Hypothesis Testing

Problem: how to estimate development effort or likely fault rates
- Intuitively seems like this should depend on some measurable properties of the software
- Lines of code (LoC) is easy to count but seems like a pretty coarse measure
- How can we count other things?
- How can we tell whether a hypothesis is true or not?
Steps are:
- Collect data
- Formulate testable hypotheses
- Calculate likelihood of getting the answer we observe
- Decide whether that answer is so unlikely that we probably didn't get it by chance

How can we get data on file sizes?

Start by asking whether Python and JavaScript files are different, i.e., how our measurements depend on source language
Parsing arguments and writing CSV is normal by now
Use os.walk to recurse through directories
After the first failure because of bad character encoding, add error handling
Then capture stderr to a log file for later inspection
Then realize that storing (filename, length, count):
1. Is too big for GitHub unless we compress it
2. Contains a lot of redundancy
Instead of compressing the file, create two files:
- One stores (filename, unique ID)
- The other stores (unique ID, length, count)
- So the largest field (filename) only appears once
- And gives us a natural way to record files we couldn't read because of character encoding issues (NA for file ID)
This technique is also useful when storing personal identifying information (PID)
- Shareable data is keyed
- Personal data is not shared
- Beware of de-anonymization
Main driver is straightforward

def main():
    '''
    Main driver.
    '''
    args = parse_args()
    counts = lengths(args)
    report_filenames(args.output, counts)
    report_counts(args.output, counts)

{: title="bin/file-size.py"}

Parse arguments
- Root directory
- Filename extension
- Stem of output files (because there are two)
- E.g., processing data/python will produce data/python-filenames.csv and data/python-counts.csv

def parse_args():
    '''
    Handle command-line arguments.
    '''
    parser = argparse.ArgumentParser()
    parser.add_argument('--root', type=str, help='root directory')
    parser.add_argument('--ext', type=str, help='extension')
    parser.add_argument('--output', type=str, help='stem of output files')
    return parser.parse_args()

{: title="bin/file-size.py"}

Find files and record lengths
- A dictionary mapping filenames to Counter objects
- Or to None if the file couldn't be read

def lengths(args):
    '''
    Find files and count line lengths.
    '''
    counts = {}
    for (curr_dir, sub_dirs, files) in os.walk(args.root):
        for filename in [x for x in files if x.endswith(args.ext)]:
            path = os.path.join(curr_dir, filename)
            with open(path, 'r') as reader:
                try:
                    counts[path] = Counter()
                    for x in reader.readlines():
                        counts[path][len(x)] += 1
                except Exception as e:
                     print(f'Failed to read {path}: {e}',
                           file=sys.stderr)
                     counts[path] = None
    return counts

{: title="bin/file-size.py"}

Write the filenames or NA
- Uses X if test else Y, which is frequently confusing

def report_filenames(output_stem, counts):
    '''
    Report filename-to-ID as CSV with 'NA' for errored files.
    '''
    with open(f'{output_stem}-filenames.csv', 'w') as writer:
        writer = csv.writer(writer, lineterminator='\n')
        writer.writerow(['Filename', 'FileID'])
        for (file_id, filename) in enumerate(sorted(counts.keys())):
            writer.writerow([filename, file_id if counts[filename] else 'NA'])

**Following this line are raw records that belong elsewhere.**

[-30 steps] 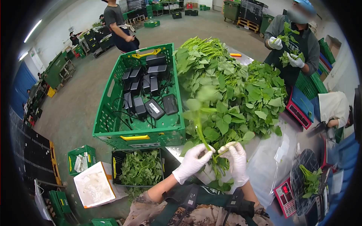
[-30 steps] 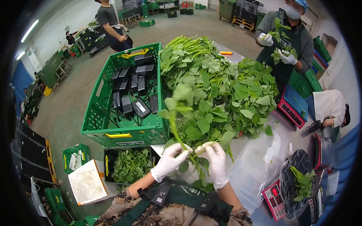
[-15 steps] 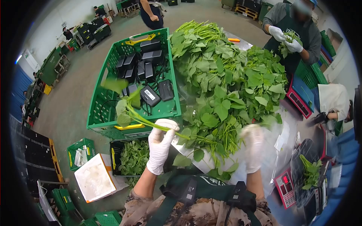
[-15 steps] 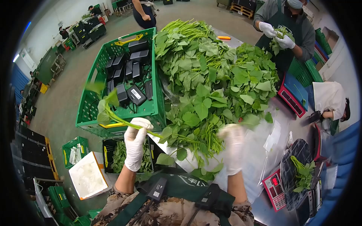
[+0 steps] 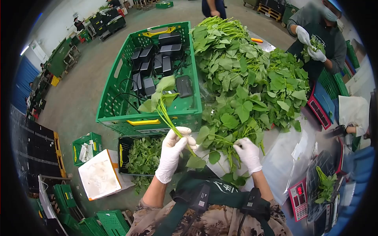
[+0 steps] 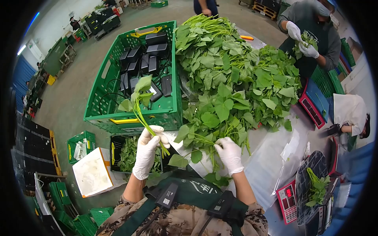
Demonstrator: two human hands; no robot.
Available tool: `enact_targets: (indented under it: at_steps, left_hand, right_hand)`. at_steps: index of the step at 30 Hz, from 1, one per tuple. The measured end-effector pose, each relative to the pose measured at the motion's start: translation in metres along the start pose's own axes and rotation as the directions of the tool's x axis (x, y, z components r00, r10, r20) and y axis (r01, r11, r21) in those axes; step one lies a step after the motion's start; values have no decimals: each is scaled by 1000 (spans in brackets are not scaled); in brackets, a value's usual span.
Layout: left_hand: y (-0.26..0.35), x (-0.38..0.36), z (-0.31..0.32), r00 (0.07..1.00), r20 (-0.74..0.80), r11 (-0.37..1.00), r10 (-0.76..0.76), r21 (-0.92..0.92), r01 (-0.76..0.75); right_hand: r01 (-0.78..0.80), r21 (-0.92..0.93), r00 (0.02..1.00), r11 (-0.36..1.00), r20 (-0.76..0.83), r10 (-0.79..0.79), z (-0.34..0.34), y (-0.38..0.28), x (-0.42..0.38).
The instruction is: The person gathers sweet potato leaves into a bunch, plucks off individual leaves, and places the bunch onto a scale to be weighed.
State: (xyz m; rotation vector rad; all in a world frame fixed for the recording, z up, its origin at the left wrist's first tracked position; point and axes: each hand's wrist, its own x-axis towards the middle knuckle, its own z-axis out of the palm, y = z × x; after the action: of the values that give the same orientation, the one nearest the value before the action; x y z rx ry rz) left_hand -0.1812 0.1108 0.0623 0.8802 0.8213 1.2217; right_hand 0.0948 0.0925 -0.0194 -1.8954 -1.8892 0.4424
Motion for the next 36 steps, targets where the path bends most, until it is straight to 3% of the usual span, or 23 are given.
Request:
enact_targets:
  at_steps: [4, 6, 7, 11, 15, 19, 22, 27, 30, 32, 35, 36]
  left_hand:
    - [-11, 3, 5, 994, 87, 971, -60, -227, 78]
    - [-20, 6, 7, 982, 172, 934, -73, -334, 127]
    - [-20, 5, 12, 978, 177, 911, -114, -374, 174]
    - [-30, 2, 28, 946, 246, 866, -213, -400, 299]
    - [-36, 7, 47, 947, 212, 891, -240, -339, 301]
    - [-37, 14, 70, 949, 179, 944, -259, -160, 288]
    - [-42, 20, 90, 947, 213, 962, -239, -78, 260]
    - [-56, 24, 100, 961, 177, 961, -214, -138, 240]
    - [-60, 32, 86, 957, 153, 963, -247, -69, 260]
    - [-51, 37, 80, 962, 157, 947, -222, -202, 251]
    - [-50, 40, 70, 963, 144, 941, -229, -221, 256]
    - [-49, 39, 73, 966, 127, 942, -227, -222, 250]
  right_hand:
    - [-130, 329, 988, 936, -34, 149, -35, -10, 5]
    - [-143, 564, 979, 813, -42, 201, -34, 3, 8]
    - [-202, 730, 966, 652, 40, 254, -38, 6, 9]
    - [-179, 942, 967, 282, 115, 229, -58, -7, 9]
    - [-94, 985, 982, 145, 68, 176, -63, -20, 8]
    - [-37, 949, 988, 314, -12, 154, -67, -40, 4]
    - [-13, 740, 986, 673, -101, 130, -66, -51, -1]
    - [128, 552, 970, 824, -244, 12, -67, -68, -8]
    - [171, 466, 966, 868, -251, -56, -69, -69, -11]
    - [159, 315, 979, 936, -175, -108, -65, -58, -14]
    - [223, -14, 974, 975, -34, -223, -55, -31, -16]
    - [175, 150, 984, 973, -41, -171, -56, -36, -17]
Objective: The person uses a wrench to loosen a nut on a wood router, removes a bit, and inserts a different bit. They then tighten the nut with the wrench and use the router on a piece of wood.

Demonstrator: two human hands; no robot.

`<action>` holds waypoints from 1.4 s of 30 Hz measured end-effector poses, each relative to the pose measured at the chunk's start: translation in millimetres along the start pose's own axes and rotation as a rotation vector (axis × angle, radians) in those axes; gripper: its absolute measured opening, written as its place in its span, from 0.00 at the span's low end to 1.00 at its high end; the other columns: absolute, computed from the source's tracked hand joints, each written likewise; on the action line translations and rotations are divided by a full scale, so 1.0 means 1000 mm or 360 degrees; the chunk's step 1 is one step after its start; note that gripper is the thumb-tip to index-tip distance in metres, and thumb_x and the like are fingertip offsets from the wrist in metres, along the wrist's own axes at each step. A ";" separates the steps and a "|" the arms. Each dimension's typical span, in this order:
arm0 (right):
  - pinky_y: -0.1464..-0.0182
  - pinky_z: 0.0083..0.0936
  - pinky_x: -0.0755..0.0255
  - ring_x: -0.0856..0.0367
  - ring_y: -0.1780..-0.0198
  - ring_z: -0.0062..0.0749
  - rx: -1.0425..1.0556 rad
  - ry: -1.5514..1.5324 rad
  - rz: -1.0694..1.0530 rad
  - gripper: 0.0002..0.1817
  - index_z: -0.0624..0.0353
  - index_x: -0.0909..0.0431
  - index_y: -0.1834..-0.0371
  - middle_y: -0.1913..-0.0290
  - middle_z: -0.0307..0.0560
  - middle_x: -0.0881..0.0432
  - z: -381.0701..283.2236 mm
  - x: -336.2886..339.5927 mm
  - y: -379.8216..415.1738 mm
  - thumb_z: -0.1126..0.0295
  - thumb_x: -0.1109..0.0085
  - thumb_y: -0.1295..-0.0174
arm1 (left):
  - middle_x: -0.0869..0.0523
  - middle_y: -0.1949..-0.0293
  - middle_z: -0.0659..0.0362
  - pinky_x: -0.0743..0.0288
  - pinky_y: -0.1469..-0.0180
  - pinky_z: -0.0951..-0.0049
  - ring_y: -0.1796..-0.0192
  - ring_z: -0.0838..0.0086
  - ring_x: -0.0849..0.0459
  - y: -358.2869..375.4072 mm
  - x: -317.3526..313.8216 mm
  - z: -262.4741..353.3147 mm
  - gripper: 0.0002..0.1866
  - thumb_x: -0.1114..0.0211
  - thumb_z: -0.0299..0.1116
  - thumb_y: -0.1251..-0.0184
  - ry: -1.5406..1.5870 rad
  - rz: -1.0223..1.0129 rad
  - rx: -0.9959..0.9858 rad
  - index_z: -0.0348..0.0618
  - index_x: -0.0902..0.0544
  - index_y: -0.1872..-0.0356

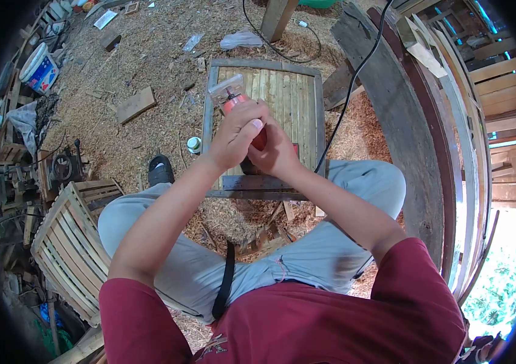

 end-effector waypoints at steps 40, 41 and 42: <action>0.24 0.41 0.32 0.25 0.26 0.63 -0.0411 0.0130 -0.0138 0.57 0.68 0.53 0.13 0.26 0.73 0.28 0.002 -0.002 -0.010 0.67 0.28 0.42 | 0.39 0.76 0.69 0.41 0.64 0.72 0.72 0.79 0.42 -0.024 0.066 -0.087 0.18 0.55 0.49 0.14 0.1382 0.0891 0.0728 0.52 0.35 0.67; 0.24 0.41 0.32 0.24 0.26 0.63 -0.0398 0.0125 -0.0129 0.56 0.68 0.53 0.13 0.27 0.73 0.27 0.002 -0.002 -0.010 0.67 0.27 0.42 | 0.39 0.75 0.68 0.41 0.63 0.72 0.71 0.79 0.42 -0.024 0.067 -0.086 0.18 0.56 0.49 0.14 0.1391 0.0893 0.0707 0.52 0.35 0.67; 0.25 0.41 0.31 0.24 0.27 0.63 -0.0384 0.0121 -0.0121 0.56 0.68 0.53 0.13 0.27 0.72 0.27 0.002 -0.002 -0.010 0.67 0.27 0.42 | 0.39 0.74 0.68 0.41 0.63 0.72 0.71 0.79 0.41 -0.023 0.069 -0.087 0.18 0.56 0.49 0.14 0.1399 0.0895 0.0685 0.52 0.35 0.66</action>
Point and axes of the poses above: each hand's wrist, its own y-axis away from the middle knuckle, its own x-axis out of the back of the hand, z = x × y, the point moved 10 cm from there along -y, towards the middle knuckle
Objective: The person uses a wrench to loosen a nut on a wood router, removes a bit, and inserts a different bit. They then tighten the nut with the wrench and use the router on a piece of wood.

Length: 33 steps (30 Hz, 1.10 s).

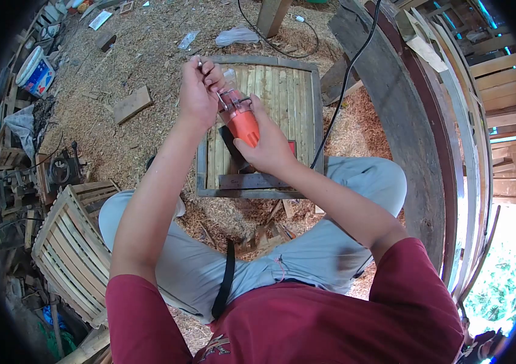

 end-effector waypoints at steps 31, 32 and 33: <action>0.34 0.46 0.23 0.20 0.35 0.68 0.0370 -0.0085 0.0179 0.56 0.68 0.50 0.15 0.33 0.72 0.22 -0.006 0.001 0.009 0.73 0.26 0.46 | 0.23 0.67 0.59 0.31 0.52 0.67 0.63 0.69 0.27 0.080 -0.072 0.000 0.19 0.53 0.43 0.18 -0.1287 -0.0811 -0.0716 0.40 0.25 0.66; 0.35 0.46 0.23 0.20 0.36 0.68 0.0341 -0.0093 0.0173 0.56 0.68 0.50 0.15 0.34 0.72 0.22 -0.002 0.000 0.009 0.72 0.26 0.46 | 0.22 0.67 0.58 0.31 0.52 0.67 0.62 0.68 0.27 0.081 -0.074 0.001 0.19 0.53 0.43 0.19 -0.1314 -0.0820 -0.0724 0.39 0.24 0.66; 0.35 0.46 0.23 0.19 0.36 0.68 0.0313 -0.0101 0.0166 0.56 0.68 0.50 0.15 0.34 0.72 0.22 0.000 0.000 0.009 0.72 0.26 0.46 | 0.21 0.66 0.57 0.31 0.52 0.66 0.62 0.66 0.26 0.082 -0.075 0.001 0.19 0.53 0.43 0.20 -0.1340 -0.0828 -0.0733 0.39 0.24 0.66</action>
Point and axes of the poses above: each hand's wrist, its own y-axis away from the middle knuckle, its own x-axis out of the back of the hand, z = x × y, the point moved 10 cm from there along -y, towards the middle knuckle
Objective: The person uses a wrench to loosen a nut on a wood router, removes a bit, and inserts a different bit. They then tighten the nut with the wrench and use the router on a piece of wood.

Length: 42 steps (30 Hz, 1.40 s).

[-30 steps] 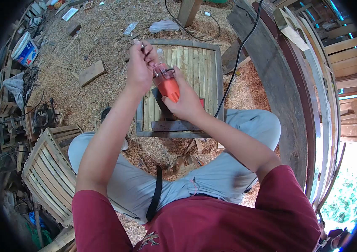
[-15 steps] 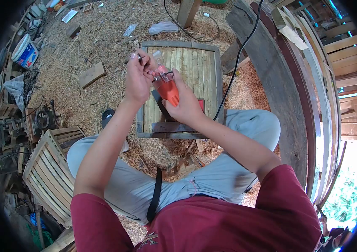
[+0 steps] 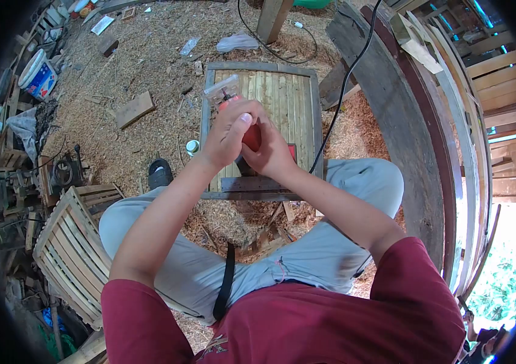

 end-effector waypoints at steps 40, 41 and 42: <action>0.27 0.42 0.30 0.22 0.30 0.65 -0.0322 0.0107 -0.0110 0.56 0.68 0.53 0.14 0.29 0.74 0.25 0.002 0.003 -0.007 0.67 0.27 0.42 | 0.38 0.73 0.67 0.38 0.59 0.68 0.70 0.77 0.40 -0.013 0.063 -0.091 0.19 0.60 0.50 0.11 0.1235 0.0993 0.0721 0.52 0.37 0.65; 0.27 0.42 0.29 0.22 0.30 0.66 -0.0324 0.0117 -0.0110 0.56 0.68 0.53 0.14 0.30 0.74 0.25 0.002 0.002 -0.006 0.67 0.28 0.43 | 0.39 0.73 0.67 0.37 0.58 0.68 0.69 0.77 0.40 -0.011 0.063 -0.088 0.19 0.61 0.50 0.11 0.1227 0.0964 0.0686 0.52 0.37 0.65; 0.27 0.43 0.29 0.22 0.30 0.66 -0.0326 0.0127 -0.0109 0.56 0.68 0.53 0.14 0.30 0.75 0.25 0.002 0.002 -0.006 0.67 0.28 0.43 | 0.39 0.73 0.67 0.37 0.57 0.68 0.69 0.77 0.40 -0.010 0.063 -0.085 0.19 0.61 0.50 0.11 0.1219 0.0933 0.0650 0.52 0.37 0.64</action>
Point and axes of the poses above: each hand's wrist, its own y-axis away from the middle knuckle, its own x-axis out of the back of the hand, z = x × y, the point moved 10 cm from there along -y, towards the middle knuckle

{: title="bin/file-size.py"}

And the counts where available

def report_counts(output_stem, counts):
    '''
    Report file ID-to-count as CSV for non-errored files.
    '''
    with open(f'{output_stem}-counts.csv', 'w') as writer:
        writer = csv.writer(writer, lineterminator='\n')
        writer.writerow(['FileID', 'Length', 'Count'])
        for (file_id, filename) in enumerate(sorted(counts.keys())):
            if counts[filename]:
                for (length, freq) in counts[filename].most_common():
                    writer.writerow([file_id, length, freq])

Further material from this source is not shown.